The study revealed that workers who were assigned specific goals for the number of books to be located and re-shelved during a shift were 15% more productive than workers without goals. This experiment confirmed what many other studies on performance goals have documented: Specific and challenging goals lead to better performance than easy goals or do-your-best rules. Goals boost performance by motivating increased effort, a stronger focus on the task, and a reduction in on-the-job leisure.
Combining goals with monetary incentives
The library field experiment also investigated whether the impact varied, once goals were combined with monetary incentives. In one case, workers with self-chosen goals received the same piece-rate pay as in the baseline experiment while goals were chosen independently from this payment scheme. In another case, self-chosen goals had monetary consequences: workers received a bonus only if they reached their goal.
In both experiments with goals, whether workers were paid more for reaching their goals or not, workers were faster right from the start and needed significantly less time to find a book than those without goals. Thus this field experiment confirmed: Even when monetary incentives are already high, complementing those incentives with goal setting can improve performance.

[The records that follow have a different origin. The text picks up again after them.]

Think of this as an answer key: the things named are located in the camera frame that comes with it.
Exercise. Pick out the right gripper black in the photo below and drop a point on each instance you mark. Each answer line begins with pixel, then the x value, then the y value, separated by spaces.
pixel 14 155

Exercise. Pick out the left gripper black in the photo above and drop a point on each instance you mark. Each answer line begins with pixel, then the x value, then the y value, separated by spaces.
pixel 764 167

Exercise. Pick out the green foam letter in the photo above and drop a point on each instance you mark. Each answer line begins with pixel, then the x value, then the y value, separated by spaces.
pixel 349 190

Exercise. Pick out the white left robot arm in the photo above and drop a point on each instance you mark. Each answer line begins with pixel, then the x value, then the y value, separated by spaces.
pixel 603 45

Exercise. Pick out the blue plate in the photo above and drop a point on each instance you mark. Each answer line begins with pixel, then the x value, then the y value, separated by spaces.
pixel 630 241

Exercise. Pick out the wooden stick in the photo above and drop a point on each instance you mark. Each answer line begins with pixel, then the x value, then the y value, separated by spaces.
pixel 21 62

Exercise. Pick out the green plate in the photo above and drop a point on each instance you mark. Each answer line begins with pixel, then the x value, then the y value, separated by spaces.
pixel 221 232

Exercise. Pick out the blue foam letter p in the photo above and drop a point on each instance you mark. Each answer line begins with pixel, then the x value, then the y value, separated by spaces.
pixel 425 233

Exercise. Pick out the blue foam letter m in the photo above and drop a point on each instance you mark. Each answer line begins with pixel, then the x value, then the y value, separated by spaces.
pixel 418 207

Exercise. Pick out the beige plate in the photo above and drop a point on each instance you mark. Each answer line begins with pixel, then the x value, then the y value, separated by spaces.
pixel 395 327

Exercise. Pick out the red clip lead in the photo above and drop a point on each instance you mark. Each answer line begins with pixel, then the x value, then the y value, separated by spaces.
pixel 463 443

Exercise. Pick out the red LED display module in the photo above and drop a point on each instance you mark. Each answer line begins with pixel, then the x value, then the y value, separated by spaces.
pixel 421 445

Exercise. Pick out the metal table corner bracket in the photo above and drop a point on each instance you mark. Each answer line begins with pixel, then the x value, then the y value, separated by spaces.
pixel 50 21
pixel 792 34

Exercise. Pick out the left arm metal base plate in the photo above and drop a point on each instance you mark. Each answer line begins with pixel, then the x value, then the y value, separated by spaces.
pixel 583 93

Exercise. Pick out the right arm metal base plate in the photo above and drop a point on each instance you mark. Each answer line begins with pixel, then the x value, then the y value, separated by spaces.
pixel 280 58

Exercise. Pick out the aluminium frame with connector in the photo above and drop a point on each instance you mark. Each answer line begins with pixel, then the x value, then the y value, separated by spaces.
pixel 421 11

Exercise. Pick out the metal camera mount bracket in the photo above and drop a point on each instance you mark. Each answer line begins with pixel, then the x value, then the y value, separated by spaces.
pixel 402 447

Beware of negative side effects
But the goal-setting tool should be applied with caution. Setting the wrong goals can narrow one’s focus too much, thereby losing sight of other work aspects. Goals can also reduce cooperation in the workplace, increase risk taking and encourage unethical behavior. Nearly all studies on the negative side effects of setting goals have observed improved performance on the main task, but at the cost of adverse behavior in other dimensions.
One possible way to avoid adverse behavior is to include strong monitoring along with goal setting. However, workers could interpret increased monitoring as a sign of distrust and reciprocate by reducing their effort. So while monitoring might reduce the negative effects of goal setting, it might also reduce workers’ motivation and thereby the positive effects of goal setting.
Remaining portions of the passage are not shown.